▶ **About this task**
Where in the data below does the word "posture" appear? Copy each line that holds it.

▶ **Dataset excerpt**

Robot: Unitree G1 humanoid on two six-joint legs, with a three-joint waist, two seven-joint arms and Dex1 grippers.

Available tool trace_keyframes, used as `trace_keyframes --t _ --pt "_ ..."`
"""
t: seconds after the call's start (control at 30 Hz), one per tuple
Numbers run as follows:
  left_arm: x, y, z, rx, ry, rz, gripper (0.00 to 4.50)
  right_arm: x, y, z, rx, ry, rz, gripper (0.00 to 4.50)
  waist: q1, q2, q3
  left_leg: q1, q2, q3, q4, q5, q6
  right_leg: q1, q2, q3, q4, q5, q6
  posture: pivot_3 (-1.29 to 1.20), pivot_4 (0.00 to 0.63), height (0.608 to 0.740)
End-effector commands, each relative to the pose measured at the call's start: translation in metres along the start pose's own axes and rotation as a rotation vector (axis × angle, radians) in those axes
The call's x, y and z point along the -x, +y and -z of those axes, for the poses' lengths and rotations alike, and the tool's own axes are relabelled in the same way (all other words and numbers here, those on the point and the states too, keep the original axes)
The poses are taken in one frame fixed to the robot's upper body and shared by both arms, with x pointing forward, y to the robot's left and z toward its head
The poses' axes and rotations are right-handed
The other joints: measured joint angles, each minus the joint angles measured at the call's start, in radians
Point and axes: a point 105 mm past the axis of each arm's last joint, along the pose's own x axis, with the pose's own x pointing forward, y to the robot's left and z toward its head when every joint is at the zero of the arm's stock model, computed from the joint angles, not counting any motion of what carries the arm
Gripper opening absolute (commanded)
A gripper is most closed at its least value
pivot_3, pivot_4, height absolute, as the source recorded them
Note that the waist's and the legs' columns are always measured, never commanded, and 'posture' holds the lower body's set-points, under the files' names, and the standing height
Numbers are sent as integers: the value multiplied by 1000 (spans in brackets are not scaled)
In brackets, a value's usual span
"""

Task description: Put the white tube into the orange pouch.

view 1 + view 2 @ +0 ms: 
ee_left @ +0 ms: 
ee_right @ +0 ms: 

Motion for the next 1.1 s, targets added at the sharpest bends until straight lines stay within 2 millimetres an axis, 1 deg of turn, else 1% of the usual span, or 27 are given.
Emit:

▶ **Output for this task**
  posture: pivot_3 (-1.29 to 1.20), pivot_4 (0.00 to 0.63), height (0.608 to 0.740)
Note that the waist's and the legs' columns are always measured, never commanded, and 'posture' holds the lower body's set-points, under the files' names, and the standing height

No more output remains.